We Might as Well Work for Justice: Ada Maria Isasi-Díaz

We Might as Well Work for Justice: Ada Maria Isasi-Díaz May 17, 2012

Ada Maria Isasi-Díaz passed away this past weekend, on Mothers’ Day, after a struggle with cancer. She was a significant feminist, Latina theologian who taught theology for many years at Drew University. She coined a new discourse in feminist theology, mujerista theology, which sought to synthesize and put forward the voices of grassroots Latinas. This theology was oriented around their experience of La Lucha, or “the struggle.” Mujerista theology assumes that in the coldness and harshness of life, this side of history, humans can attempt to embody and work toward the “new heavens and new earth.”

In an essay I assign in my eschatology course, Mujerista Narratives: Creating a New Heavens and a New Earth, she advocates for vigorous, passionate participation in the struggle for justice and righteousness in the midst of our troubled, conflicted historical reality. She acknowledges that only God can finally bring Heaven to earth (the kingdom come). However, that realization should not prevent us from working toward it now. We might as well work for justice.

This may seem like basic Christian insight. But then she urges us to view reality through the lens of the marginalized, in particular, the experiences of grassroots Latinas. La Lucha. This way of viewing the world comes less naturally to people like me, who still occupy the “center.” But what’s the basis for interpreting reality through the experiences of the marginalized? She explains:

“We privilege Latinas lived experiences not because grassroots Latinas are morally better or holier than others but because we believe that since they do not profit from the present situation, they are capable of imagining a radically different future. They can do this better than those who benefit from those who benefit from current structures and who are, therefore, tempted to protect them” (“Mujerista Narratives,” 230).

Yesterday, Fred Sanders, of Scriptorium Daily, offered a generally thoughtful and respectful reflection on Isasi-Díaz’s project. He noted some important lessons he’s learned from her work. But the other shoe dropped with a thud: “Doctrinally thin, it [Isasi-Díaz’s theology] is encrusted with semi-Maraxist jargon about conscientization, the epistemic advantage of the poor, and praxis as the final criterion of truth.”

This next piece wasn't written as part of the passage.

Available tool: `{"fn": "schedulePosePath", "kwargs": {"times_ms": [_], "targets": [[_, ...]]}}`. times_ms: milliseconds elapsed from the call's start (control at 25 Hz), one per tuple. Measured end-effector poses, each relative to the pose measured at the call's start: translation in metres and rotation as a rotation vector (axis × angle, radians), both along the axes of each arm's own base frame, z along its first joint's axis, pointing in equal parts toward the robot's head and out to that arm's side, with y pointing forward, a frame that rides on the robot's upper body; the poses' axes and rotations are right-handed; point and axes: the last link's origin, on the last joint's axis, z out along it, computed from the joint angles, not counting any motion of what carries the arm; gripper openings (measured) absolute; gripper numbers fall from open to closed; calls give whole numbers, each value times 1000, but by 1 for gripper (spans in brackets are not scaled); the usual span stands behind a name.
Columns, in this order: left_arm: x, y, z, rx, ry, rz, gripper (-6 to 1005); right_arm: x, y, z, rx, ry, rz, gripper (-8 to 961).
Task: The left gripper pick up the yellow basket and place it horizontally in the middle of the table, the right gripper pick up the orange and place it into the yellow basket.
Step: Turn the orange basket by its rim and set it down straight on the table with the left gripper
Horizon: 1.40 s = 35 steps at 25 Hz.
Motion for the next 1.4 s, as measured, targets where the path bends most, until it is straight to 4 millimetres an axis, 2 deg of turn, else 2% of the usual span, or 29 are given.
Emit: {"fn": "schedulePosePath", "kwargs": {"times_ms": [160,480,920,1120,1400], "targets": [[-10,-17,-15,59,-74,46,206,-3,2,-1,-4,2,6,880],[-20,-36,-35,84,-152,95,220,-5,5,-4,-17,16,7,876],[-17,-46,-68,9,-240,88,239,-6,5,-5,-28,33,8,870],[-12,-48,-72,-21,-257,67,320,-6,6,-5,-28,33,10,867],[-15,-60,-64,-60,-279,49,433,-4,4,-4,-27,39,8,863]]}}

But perhaps we evangelicals ought to consider whether or not self-consciously prophetic theologians like Isasi-Diaz, can help us where we are weakest. Perhaps we refuse to countenance the possibility of a blind spot in our reading of Scripture, in particular our reading of the prophets and the gospels. Could there be an epistemic advantage for the poor and the oppressed? Perhaps they can discern, in powerful ways, the prophetic consciousness of biblical eschatology–and indeed, even of Jesus’ own ministry focus–which we in the centers of societal privilege and institutional power might observe only tangentially and “objectively,” if we see it at all? Further, what if praxis is the final criterion of truth? What if, after all, Jesus wasn’t kidding when he said it really does matter how we have treated the poor and oppressed? (Matt. 25) and that “by their fruits you shall know them” (Matt 7:16)?

I hope he was just kidding. But I can’t be sure.